E3SM-Project / e3sm-unified

A metapackage for a unified anaconda environment for analyzing results from the Energy Exascale Earth System Model (E3SM).
BSD 3-Clause "New" or "Revised" License
8 stars 8 forks source link

slow on NERSC compute nodes #86

Closed wagmanbe closed 3 years ago

wagmanbe commented 3 years ago

Hi, My E3SM diagnostics jobs aren't running. Could the e3sm unified environment be bogging it down?

Interactive jobs on NERSC knl and haswell slow to a crawl after I load the e3sm unified environment, e.g

`salloc --nodes=1 --partition=debug --time=00:30:00 -C knl

source /global/cfs/cdirs/e3sm/software/anaconda_envs/load_latest_e3sm_unified.sh`

After this, everything slows down and my diagnostic script hangs on the import statements.
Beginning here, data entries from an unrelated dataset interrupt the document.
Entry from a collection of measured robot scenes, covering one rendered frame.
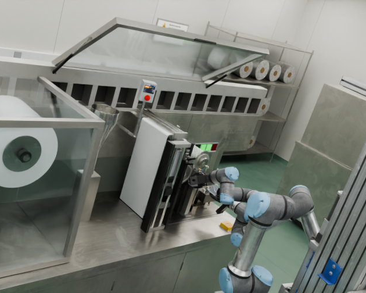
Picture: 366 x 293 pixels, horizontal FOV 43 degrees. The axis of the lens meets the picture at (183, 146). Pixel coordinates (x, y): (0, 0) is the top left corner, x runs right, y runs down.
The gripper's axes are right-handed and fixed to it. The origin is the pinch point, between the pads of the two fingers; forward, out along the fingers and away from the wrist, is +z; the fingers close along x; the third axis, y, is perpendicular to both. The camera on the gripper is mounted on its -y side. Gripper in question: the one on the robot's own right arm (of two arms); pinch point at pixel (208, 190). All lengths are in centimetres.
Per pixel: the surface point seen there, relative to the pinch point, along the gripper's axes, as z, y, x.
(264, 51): 2, 89, -9
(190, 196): 3.3, -5.0, 10.9
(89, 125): -15, 50, 109
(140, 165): 21.8, 8.6, 41.3
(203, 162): 5.4, 17.2, 7.6
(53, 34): 273, 26, -30
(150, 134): 21, 29, 41
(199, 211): 4.8, -18.8, -4.4
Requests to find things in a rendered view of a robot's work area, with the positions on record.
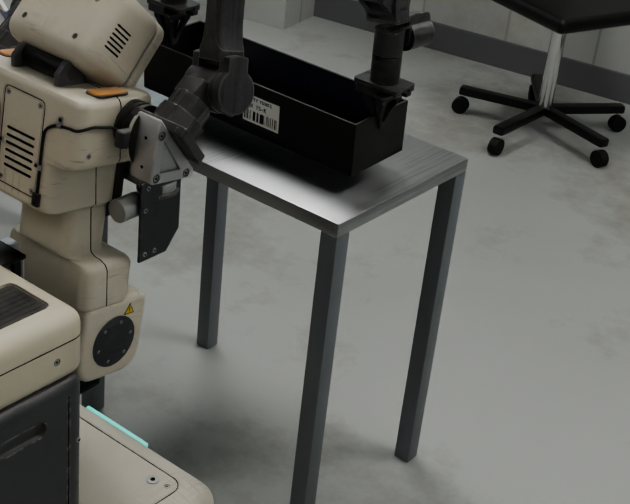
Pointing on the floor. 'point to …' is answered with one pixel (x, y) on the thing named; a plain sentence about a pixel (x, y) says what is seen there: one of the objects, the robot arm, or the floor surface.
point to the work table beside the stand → (335, 182)
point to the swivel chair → (616, 16)
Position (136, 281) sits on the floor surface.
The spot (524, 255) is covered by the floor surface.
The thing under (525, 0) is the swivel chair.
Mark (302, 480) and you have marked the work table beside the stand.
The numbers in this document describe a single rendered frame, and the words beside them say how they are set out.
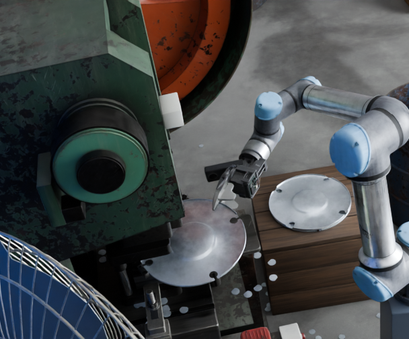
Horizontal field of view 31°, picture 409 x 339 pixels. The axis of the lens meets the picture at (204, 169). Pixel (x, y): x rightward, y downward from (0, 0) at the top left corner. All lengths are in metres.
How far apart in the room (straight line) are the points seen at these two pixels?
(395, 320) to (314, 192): 0.67
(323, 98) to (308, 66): 1.99
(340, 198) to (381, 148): 0.90
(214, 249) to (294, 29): 2.61
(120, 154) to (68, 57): 0.21
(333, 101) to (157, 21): 0.52
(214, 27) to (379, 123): 0.51
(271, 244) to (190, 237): 0.62
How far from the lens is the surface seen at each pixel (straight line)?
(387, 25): 4.37
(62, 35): 1.50
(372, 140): 1.78
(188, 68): 2.04
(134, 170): 1.40
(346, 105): 1.99
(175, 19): 2.00
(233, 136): 3.60
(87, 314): 0.97
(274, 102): 2.08
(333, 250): 2.59
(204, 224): 1.99
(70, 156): 1.38
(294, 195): 2.70
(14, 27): 1.58
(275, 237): 2.57
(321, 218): 2.60
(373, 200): 1.88
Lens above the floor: 2.17
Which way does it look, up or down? 39 degrees down
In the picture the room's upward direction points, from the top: 11 degrees counter-clockwise
These problems do not occur on the login node.

chengzhuzhang commented 3 years ago

I'm wondering it might not be an e3sm-unified problem. I just tried e3sm-diags from e3sm-unified through interactive jobs on haswell. It ran well. However knl has been problematic, it's a known issue: https://github.com/E3SM-Project/e3sm_diags/issues/314. @wagmanbe would you try it again on haswell? If it still gives trouble, could you share your run script and I will try reproduce.
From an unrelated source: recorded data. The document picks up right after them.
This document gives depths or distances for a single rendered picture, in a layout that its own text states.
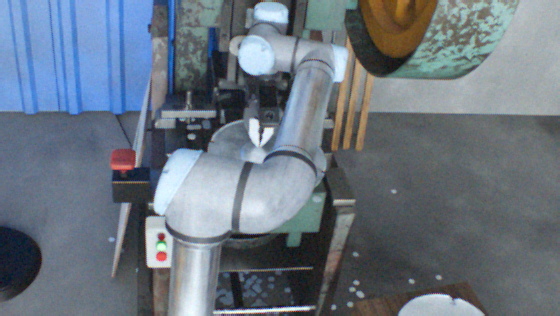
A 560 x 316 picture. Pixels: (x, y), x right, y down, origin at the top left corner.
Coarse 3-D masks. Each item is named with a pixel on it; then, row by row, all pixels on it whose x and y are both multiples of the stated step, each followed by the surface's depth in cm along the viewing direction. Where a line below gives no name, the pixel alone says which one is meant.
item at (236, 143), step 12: (240, 120) 163; (216, 132) 157; (228, 132) 159; (240, 132) 160; (276, 132) 162; (228, 144) 155; (240, 144) 156; (252, 144) 156; (264, 144) 157; (228, 156) 152; (240, 156) 152; (252, 156) 152; (264, 156) 153; (324, 156) 157; (324, 168) 154
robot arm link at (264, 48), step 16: (256, 32) 128; (272, 32) 130; (240, 48) 126; (256, 48) 124; (272, 48) 126; (288, 48) 126; (240, 64) 127; (256, 64) 126; (272, 64) 127; (288, 64) 127
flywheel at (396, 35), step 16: (368, 0) 173; (384, 0) 170; (400, 0) 159; (416, 0) 149; (432, 0) 132; (368, 16) 173; (384, 16) 167; (400, 16) 159; (416, 16) 149; (368, 32) 174; (384, 32) 161; (400, 32) 152; (416, 32) 141; (384, 48) 161; (400, 48) 150
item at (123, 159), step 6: (114, 150) 153; (120, 150) 153; (126, 150) 153; (132, 150) 154; (114, 156) 151; (120, 156) 151; (126, 156) 151; (132, 156) 152; (114, 162) 149; (120, 162) 149; (126, 162) 149; (132, 162) 150; (114, 168) 149; (120, 168) 149; (126, 168) 149; (132, 168) 150
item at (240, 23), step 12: (240, 0) 147; (252, 0) 148; (264, 0) 148; (276, 0) 149; (288, 0) 149; (240, 12) 149; (252, 12) 150; (288, 12) 151; (240, 24) 151; (252, 24) 151; (288, 24) 153; (240, 36) 152; (228, 60) 157; (228, 72) 159; (240, 72) 156; (240, 84) 158
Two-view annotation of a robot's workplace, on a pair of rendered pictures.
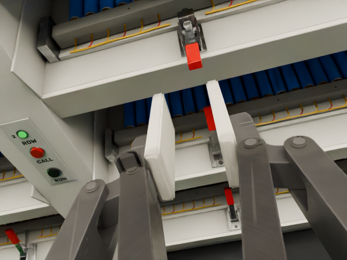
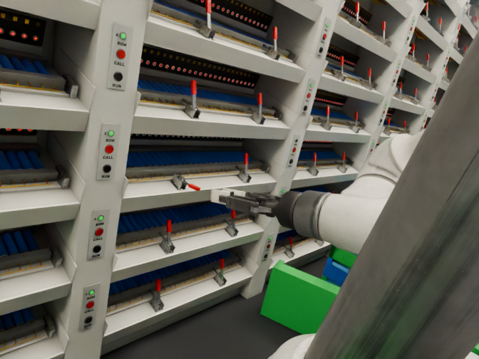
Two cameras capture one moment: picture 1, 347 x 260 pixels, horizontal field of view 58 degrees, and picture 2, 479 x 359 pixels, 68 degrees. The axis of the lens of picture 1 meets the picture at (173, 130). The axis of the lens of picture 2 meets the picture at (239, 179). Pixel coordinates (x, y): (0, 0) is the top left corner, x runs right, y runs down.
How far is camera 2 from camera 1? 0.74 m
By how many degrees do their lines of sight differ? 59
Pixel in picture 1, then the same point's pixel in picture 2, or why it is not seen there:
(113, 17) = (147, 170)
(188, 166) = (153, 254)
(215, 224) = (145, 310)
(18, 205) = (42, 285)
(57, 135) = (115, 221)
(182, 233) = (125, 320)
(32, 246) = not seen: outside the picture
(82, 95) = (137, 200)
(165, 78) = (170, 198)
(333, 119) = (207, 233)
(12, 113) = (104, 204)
xylar commented 3 years ago

Are you not seeing these problems on knl when you use an E3SM_Diags development environment? I have always found python packages to run slowly on knl, so I would be surprised if this is specific to E3SM-Unified but can investigate if it appears to be. But I agree that haswell is the recommended option for all python codes.

wagmanbe commented 3 years ago

It's affecting both knl and haswell. Maybe it's a NERSC issue? salloc --nodes=1 --partition=debug --time=00:20:00 -C haswell source /global/cfs/cdirs/e3sm/software/anaconda_envs/load_latest_e3sm_unified.sh <-- Hangs for minutes. python <--slow import os from acme_diags.parameter.core_parameter import CoreParameter <--hangs for minutes.

darincomeau commented 3 years ago

NERSC was having problems yesterday afternoon/evening with very slow compute node performance that a few of us experienced, and was posted on their status page: https://www.nersc.gov/live-status/motd/ There's no notice now, so I'd recommend trying again.

wagmanbe commented 3 years ago

Thank you, but this problem is occurring just the same today.

chengzhuzhang commented 3 years ago

In this case, I suspect that the compute node problem is still there. I tried similar commands as below yesterday afternoon and got the same behavior. But tried again much later yesterday, everything looked fine...

It's affecting both knl and haswell. Maybe it's a NERSC issue? salloc --nodes=1 --partition=debug --time=00:20:00 -C haswell source /global/cfs/cdirs/e3sm/software/anaconda_envs/load_latest_e3sm_unified.sh <-- Hangs for minutes. python <--slow import os from acme_diags.parameter.core_parameter import CoreParameter <--hangs for minutes.

wagmanbe commented 3 years ago

It's at least 10x faster this afternoon.